:: Assignment ::
The records below must be transcribed precisely and in full.
* * * *
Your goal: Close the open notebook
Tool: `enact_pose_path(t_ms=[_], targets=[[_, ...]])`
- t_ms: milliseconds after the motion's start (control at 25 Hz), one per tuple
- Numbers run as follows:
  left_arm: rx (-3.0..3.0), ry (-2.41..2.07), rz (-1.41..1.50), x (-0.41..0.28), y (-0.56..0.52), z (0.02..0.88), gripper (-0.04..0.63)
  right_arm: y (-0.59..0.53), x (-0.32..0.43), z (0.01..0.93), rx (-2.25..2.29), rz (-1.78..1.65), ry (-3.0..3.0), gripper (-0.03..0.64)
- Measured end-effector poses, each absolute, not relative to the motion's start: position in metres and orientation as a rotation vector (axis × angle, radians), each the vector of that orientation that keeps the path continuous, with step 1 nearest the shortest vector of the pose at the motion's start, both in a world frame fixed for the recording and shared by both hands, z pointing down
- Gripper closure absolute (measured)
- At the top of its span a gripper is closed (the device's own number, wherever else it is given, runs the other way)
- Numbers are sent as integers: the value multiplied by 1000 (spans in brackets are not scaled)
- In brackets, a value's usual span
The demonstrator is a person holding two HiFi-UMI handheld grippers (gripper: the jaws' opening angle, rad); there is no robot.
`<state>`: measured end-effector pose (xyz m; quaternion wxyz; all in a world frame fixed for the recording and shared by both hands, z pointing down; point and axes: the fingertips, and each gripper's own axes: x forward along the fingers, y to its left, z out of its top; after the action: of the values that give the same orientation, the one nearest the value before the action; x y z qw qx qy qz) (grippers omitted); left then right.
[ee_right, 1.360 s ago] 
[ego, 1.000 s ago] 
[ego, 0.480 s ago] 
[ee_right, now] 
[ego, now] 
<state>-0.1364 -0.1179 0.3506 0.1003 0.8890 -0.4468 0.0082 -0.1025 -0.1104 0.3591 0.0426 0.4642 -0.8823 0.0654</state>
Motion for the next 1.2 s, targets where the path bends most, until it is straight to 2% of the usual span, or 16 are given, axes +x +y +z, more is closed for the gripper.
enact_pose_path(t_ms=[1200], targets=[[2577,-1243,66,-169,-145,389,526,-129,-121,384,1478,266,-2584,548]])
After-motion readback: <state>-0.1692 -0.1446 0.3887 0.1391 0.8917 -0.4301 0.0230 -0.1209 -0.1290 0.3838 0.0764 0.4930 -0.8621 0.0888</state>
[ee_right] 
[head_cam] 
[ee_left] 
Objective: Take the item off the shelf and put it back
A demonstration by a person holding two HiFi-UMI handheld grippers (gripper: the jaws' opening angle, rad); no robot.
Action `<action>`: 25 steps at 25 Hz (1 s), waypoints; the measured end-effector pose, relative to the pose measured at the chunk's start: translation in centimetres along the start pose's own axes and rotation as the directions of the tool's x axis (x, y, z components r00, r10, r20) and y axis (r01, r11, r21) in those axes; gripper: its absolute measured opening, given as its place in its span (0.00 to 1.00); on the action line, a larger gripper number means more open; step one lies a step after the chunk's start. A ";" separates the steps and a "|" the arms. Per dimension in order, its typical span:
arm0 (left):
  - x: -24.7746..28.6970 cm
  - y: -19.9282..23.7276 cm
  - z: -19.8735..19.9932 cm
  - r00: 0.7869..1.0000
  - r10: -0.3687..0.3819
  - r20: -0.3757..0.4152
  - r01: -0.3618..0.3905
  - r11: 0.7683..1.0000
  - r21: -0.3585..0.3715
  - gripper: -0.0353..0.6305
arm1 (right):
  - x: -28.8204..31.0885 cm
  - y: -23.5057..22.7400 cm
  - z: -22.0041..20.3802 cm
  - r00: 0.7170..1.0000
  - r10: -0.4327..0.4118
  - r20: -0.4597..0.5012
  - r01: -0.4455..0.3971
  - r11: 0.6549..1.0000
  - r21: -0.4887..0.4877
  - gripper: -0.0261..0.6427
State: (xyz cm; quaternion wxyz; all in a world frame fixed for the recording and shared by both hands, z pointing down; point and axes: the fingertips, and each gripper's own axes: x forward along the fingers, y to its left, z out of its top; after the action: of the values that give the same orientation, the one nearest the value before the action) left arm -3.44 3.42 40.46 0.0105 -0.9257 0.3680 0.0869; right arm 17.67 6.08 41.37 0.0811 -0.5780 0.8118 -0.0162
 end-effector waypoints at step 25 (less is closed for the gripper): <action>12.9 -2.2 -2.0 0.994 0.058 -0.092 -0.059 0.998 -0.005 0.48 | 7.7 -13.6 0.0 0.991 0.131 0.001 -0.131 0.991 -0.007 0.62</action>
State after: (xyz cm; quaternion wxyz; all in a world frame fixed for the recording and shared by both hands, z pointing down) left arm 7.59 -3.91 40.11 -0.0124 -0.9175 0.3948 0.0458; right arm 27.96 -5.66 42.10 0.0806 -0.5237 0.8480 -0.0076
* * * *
:: Solved exercise ::
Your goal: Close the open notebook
Tool: `enact_pose_path(t_ms=[_], targets=[[_, ...]])`
- t_ms: milliseconds after the motion's start (control at 25 Hz), one per tuple
- Numbers run as follows:
  left_arm: rx (-3.0..3.0), ry (-2.41..2.07), rz (-1.41..1.50), x (-0.41..0.28), y (-0.56..0.52), z (0.02..0.88), gripper (-0.04..0.63)
  right_arm: y (-0.59..0.53), x (-0.32..0.43), z (0.01..0.93), rx (-2.25..2.29), rz (-1.78..1.65), ry (-3.0..3.0), gripper (-0.03..0.64)
- Measured end-effector poses, each absolute, not relative to the motion's start: position in metres and orientation as a rotation vector (axis × angle, radians), each the vector of that orientation that keeps the path continuous, with step 1 nearest the shortest vector of the pose at the motion's start, both in a world frame fixed for the recording and shared by both hands, z pointing down
- Gripper closure absolute (measured)
- At the top of its span a gripper is closed (the device's own number, wherever else it is given, runs the other way)
- Numbers are sent as integers: the value multiplied by 1000 (spans in brackets are not scaled)
- In brackets, a value's usual span
The demonstrator is a person holding two HiFi-UMI handheld grippers (gripper: the jaws' opening angle, rad); there is no robot.
`<state>`: measured end-effector pose (xyz m; quaternion wxyz; all in a world frame fixed for the recording and shared by both hands, z pointing down; point and axes: the fingertips, and each gripper's own axes: x forward along the fingers, y to its left, z out of its top; after the action: of the values that give the same orientation, the one nearest the value before the action; x y z qw qx qy qz) (grippers omitted); left then right.
[ee_right, 1.360 s ago] 
[ego, 1.000 s ago] 
[ego, 0.480 s ago] 
[ee_right, now] 
[ego, now] 
<state>-0.1364 -0.1179 0.3506 0.1003 0.8890 -0.4468 0.0082 -0.1025 -0.1104 0.3591 0.0426 0.4642 -0.8823 0.0654</state>
Motion for the next 1.2 s, targets where the path bends most, until it is straight to 2% of the usual span, or 16 are given, axes +x +y +z, more is closed for the gripper.
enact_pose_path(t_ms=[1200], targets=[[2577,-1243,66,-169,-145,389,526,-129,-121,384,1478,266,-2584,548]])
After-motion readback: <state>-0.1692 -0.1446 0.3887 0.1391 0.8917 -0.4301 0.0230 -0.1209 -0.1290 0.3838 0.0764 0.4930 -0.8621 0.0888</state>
[ee_right] 
[head_cam] 
[ee_left] 
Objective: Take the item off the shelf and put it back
A demonstration by a person holding two HiFi-UMI handheld grippers (gripper: the jaws' opening angle, rad); no robot.
Action `<action>`: 25 steps at 25 Hz (1 s), waypoints; the measured end-effector pose, relative to the pose measured at the chunk's start: translation in centimetres along the start pose's own axes and rotation as the directions of the tool's x axis (x, y, z components r00, r10, r20) and y axis (r01, r11, r21) in those axes; gripper: its absolute measured opening, given as its place in its span (0.00 to 1.00); on the action line, a larger gripper number means more open; step one lies a step after the chunk's start. A ";" separates the steps and a "|" the arms. Per dimension in order, its typical span:
arm0 (left):
  - x: -24.7746..28.6970 cm
  - y: -19.9282..23.7276 cm
  - z: -19.8735..19.9932 cm
  - r00: 0.7869..1.0000
  - r10: -0.3687..0.3819
  - r20: -0.3757..0.4152
  - r01: -0.3618..0.3905
  - r11: 0.7683..1.0000
  - r21: -0.3585..0.3715
  - gripper: -0.0353..0.6305
arm1 (right):
  - x: -28.8204..31.0885 cm
  - y: -23.5057..22.7400 cm
  - z: -22.0041..20.3802 cm
  - r00: 0.7170..1.0000
  - r10: -0.4327..0.4118
  - r20: -0.4597..0.5012
  - r01: -0.4455..0.3971
  - r11: 0.6549..1.0000
  - r21: -0.4887..0.4877
  - gripper: -0.0261..0.6427
State: (xyz cm; quaternion wxyz; all in a world frame fixed for the recording and shared by both hands, z pointing down; point and axes: the fingertips, and each gripper's own axes: x forward along the fingers, y to its left, z out of its top; after the action: of the values that give the same orientation, the one nearest the value before the action) left arm -3.44 3.42 40.46 0.0105 -0.9257 0.3680 0.0869; right arm 17.67 6.08 41.37 0.0811 -0.5780 0.8118 -0.0162
 end-effector waypoints at step 25 (less is closed for the gripper): <action>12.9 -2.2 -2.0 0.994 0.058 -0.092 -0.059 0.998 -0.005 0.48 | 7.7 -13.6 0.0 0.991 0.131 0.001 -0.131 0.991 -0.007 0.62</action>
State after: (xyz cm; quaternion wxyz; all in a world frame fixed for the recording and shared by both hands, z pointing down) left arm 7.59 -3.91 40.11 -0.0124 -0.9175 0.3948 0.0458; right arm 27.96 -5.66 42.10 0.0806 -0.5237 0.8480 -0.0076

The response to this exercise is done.